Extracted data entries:
--------

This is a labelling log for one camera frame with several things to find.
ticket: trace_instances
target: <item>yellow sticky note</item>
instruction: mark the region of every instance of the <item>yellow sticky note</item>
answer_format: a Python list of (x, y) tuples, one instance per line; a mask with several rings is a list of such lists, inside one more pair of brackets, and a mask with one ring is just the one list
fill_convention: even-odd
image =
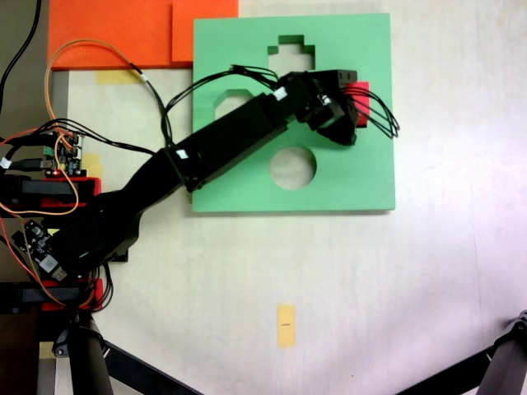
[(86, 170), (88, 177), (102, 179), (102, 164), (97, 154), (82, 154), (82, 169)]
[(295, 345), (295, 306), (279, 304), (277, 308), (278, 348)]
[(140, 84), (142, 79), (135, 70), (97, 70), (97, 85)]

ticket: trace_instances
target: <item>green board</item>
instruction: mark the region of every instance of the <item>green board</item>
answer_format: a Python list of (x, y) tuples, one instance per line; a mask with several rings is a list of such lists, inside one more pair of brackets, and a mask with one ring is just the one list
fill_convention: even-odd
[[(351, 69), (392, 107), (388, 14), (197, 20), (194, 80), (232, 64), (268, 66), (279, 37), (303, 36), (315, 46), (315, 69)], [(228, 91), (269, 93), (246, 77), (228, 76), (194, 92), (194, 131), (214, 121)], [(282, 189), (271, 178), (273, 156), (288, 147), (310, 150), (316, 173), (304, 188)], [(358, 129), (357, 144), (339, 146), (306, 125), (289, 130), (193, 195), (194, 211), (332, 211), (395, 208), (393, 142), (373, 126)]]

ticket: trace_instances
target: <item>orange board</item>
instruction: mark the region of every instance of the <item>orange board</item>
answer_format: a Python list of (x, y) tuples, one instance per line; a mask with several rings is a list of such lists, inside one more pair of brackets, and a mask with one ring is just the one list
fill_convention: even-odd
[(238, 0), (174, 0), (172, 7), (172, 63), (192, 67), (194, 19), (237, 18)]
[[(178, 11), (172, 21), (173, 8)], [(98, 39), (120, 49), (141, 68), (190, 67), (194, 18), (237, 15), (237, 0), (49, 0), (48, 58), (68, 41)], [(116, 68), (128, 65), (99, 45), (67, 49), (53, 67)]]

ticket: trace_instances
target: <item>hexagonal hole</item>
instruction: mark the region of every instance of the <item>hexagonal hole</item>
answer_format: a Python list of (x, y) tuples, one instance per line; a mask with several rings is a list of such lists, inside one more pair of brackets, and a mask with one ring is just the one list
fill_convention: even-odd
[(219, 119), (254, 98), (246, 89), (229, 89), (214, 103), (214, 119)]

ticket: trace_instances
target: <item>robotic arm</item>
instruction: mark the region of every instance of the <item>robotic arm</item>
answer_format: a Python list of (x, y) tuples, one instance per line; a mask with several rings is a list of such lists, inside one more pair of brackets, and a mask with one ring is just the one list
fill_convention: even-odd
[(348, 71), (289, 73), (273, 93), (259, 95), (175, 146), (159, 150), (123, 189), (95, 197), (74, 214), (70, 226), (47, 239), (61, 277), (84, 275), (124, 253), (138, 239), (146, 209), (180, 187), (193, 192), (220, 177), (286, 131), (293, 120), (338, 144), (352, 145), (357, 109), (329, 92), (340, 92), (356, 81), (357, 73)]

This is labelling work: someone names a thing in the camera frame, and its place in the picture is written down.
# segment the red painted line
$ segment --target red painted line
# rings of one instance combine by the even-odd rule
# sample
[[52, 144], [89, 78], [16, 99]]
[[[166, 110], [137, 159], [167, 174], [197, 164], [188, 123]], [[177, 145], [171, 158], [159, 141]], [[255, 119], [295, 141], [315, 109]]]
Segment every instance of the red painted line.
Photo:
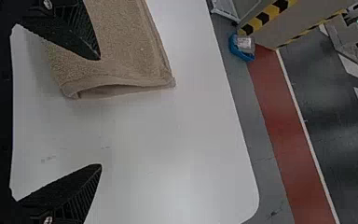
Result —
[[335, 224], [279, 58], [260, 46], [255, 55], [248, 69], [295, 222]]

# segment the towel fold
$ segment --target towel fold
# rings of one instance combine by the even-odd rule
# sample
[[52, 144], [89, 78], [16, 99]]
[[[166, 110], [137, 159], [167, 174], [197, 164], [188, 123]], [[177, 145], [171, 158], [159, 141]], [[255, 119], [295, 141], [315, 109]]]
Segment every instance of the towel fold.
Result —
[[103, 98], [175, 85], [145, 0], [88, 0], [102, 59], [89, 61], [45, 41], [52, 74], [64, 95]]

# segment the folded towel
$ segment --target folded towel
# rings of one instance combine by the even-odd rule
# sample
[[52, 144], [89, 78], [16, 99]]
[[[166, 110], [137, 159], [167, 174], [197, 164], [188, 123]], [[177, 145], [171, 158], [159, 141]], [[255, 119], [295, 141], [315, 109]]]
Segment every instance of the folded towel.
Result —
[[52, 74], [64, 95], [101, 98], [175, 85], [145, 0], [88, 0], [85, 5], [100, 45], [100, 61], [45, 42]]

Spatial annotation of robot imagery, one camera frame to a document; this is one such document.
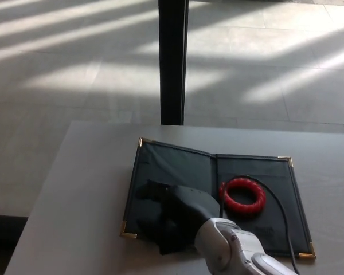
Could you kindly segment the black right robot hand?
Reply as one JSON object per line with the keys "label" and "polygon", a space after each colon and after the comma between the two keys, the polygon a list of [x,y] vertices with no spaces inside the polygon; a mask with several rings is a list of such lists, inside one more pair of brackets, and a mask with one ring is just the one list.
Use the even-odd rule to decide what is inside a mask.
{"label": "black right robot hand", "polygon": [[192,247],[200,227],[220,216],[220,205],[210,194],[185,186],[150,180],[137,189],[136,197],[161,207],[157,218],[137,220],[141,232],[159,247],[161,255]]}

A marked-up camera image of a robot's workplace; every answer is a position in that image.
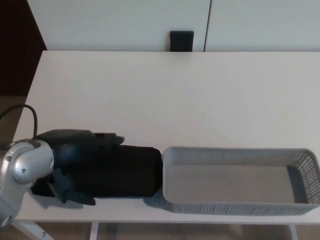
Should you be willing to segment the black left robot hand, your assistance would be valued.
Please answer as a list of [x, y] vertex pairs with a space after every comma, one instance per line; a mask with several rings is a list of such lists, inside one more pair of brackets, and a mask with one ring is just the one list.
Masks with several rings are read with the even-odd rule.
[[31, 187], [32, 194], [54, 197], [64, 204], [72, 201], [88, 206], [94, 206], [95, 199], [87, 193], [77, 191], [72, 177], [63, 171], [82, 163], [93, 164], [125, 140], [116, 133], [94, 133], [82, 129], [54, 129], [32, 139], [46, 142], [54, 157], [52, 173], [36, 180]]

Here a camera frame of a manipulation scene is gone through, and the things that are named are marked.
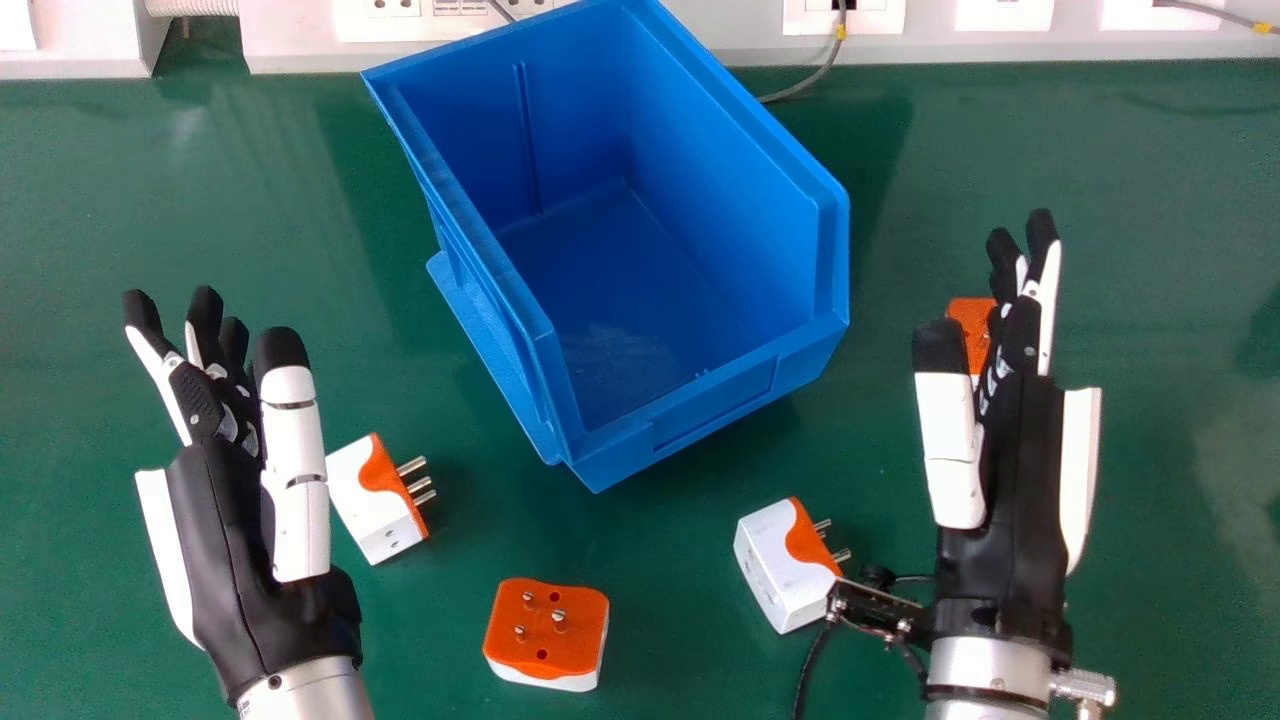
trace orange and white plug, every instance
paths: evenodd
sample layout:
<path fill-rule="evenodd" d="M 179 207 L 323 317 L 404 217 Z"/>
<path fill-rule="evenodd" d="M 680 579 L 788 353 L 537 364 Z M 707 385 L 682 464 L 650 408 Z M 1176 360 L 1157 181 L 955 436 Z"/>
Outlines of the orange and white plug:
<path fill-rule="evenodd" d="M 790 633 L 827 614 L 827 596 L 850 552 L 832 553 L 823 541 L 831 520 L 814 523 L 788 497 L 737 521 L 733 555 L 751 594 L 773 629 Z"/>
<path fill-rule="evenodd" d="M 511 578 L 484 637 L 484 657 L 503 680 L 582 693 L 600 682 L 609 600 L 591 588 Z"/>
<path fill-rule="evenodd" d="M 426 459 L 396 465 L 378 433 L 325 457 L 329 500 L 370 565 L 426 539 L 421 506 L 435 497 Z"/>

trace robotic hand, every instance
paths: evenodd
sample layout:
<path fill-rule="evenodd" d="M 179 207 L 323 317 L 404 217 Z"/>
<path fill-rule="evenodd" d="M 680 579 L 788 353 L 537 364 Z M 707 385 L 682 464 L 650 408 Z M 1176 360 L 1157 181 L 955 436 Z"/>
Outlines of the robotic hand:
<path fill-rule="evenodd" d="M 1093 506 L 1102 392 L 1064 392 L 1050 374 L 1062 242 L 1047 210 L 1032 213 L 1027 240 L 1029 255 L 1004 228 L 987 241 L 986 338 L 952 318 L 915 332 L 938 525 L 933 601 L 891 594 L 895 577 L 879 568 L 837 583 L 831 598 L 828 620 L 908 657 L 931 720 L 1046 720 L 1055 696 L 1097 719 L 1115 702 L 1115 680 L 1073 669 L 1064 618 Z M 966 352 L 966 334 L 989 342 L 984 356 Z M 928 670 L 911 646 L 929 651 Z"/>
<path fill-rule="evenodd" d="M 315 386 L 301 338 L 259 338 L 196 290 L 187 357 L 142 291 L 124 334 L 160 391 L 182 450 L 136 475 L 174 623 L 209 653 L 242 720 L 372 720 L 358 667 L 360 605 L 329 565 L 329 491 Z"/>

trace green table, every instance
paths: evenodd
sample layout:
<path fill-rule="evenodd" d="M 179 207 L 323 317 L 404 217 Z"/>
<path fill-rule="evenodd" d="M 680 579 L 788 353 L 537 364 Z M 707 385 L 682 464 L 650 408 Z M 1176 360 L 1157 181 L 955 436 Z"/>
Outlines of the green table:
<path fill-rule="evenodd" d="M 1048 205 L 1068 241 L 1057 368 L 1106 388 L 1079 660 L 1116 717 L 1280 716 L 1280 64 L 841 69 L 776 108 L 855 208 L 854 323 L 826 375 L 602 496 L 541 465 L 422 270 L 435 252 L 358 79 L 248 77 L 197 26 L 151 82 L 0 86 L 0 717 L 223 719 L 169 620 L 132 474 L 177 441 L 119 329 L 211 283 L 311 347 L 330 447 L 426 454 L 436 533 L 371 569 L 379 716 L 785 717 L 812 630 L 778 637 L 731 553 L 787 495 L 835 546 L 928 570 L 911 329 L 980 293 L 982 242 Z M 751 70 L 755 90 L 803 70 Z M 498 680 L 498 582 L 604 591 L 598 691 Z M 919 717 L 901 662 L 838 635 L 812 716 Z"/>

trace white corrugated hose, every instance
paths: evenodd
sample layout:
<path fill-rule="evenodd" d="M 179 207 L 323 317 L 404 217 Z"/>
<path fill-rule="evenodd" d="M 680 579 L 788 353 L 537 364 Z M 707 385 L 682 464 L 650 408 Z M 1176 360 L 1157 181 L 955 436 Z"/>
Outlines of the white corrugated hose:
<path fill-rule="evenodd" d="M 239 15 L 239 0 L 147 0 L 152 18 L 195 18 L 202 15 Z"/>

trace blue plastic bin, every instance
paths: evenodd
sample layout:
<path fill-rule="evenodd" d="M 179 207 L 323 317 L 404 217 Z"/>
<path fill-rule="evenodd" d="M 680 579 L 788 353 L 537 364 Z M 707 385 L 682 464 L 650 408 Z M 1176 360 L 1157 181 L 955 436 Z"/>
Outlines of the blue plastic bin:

--------

● WHAT NEEDS TO BE DONE
Nothing should appear in the answer except the lines from the one containing "Outlines of the white" to the end of the data above, reproduced exactly.

● SOLUTION TO THE EXERCISE
Outlines of the white corrugated hose:
<path fill-rule="evenodd" d="M 239 15 L 239 0 L 147 0 L 152 18 L 195 18 L 202 15 Z"/>

trace blue plastic bin, every instance
paths: evenodd
sample layout:
<path fill-rule="evenodd" d="M 179 207 L 323 317 L 404 217 Z"/>
<path fill-rule="evenodd" d="M 680 579 L 788 353 L 537 364 Z M 707 385 L 682 464 L 650 408 Z M 1176 360 L 1157 181 L 955 436 Z"/>
Outlines of the blue plastic bin:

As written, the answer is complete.